2Department of Earth, Ocean and Atmospheric Science, Florida State University, Tallahassee, FL 32306, United States.
3Department of Chemistry, Vassar College, Poughkeepsie, NY, 12604, United States.
Ming-Kuo Lee1*, Michael Natter1, Jeff Keevan1, Kirsten Guerra1, James Saunders1, Ashraf Uddin1, Munir Humayun2, Yang Wang2 and Alison R. Keimowitz3
1Department of Geology and Geography, Auburn University, Auburn, AL, 36839, United States.

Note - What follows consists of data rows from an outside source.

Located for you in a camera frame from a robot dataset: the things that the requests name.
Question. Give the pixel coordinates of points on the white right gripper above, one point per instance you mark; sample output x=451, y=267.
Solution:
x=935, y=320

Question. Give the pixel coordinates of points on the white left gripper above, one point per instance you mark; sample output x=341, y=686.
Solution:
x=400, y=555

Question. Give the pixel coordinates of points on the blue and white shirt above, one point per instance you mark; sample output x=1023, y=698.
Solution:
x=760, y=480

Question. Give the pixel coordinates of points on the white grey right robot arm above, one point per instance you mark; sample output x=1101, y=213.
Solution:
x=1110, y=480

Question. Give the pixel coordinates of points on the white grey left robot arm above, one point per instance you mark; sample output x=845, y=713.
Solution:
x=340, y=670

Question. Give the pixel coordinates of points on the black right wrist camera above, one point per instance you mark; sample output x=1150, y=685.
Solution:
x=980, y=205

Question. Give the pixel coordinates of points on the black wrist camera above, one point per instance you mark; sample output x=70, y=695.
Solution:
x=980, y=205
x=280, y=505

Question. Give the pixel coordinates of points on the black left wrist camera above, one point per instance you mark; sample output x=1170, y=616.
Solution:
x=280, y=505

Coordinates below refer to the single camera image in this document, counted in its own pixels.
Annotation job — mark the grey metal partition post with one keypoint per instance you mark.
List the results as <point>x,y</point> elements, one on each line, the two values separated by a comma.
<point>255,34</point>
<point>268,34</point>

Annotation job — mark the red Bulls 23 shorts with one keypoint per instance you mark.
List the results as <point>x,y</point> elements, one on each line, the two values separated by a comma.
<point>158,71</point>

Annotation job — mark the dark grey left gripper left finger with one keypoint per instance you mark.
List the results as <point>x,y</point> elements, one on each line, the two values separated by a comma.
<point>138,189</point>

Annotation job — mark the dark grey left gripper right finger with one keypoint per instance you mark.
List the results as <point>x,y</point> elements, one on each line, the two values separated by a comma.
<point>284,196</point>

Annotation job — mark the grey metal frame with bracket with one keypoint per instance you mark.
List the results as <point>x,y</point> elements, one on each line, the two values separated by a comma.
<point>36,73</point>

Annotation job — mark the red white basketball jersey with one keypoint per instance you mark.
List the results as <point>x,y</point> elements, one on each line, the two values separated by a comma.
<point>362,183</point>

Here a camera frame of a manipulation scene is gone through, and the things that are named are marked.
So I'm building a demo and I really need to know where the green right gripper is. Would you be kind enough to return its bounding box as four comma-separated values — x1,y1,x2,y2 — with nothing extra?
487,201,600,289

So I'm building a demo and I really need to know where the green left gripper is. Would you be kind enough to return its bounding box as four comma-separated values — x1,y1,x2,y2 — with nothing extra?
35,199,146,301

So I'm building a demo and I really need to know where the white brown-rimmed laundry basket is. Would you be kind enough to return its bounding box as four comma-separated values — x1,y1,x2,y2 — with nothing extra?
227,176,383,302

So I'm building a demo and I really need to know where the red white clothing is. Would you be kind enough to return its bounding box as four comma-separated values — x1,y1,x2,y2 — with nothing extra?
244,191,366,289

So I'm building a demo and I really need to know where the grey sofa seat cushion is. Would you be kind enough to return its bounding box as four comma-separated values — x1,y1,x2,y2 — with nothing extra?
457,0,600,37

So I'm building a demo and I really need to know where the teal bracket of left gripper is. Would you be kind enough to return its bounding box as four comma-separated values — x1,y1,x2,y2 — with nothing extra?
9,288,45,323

Assessing the impacts of climate changes on water quality requires an understanding of the biogeochemical cycling of trace metals. Evidence from research on alluvial aquifers and coastal watersheds shows direct impacts of climate change on the fate and transformation of trace metals in natural environments. The case studies presented here use field data and numerical modeling techniques to test assumptions about the effects of climate change on natural arsenic contamination of groundwater in alluvial aquifers and mercury bioaccumulation in coastal salt marshes. The results show that the rises of sea level and river base during the warm Holocene period has led to an overall increase in groundwater arsenic concentration due to the development of reducing geochemical conditions and sluggish groundwater movement. Modeling results indicate that the intrusion of seawater occurring during high sea-level stand may lead to desorption of arsenic from surface of hydrous oxides due to pH effects and ionic competition for mineral sorbing sites. Our results also show that contamination and bioaccumulation of Hg and other metals in estuarine and coastal ecosystems may be influenced by climate-induced hydrologic modifications (atmospheric deposition, riverine input, salinity level, etc.).
Biogeochemical cycle; climate change; sea level rise; trace metals; arsenic; mercury; alluvial aquifers; groundwater; saltwater intrusion; salt marsh; bacterial iron reduction; bacterial sulfate reduction.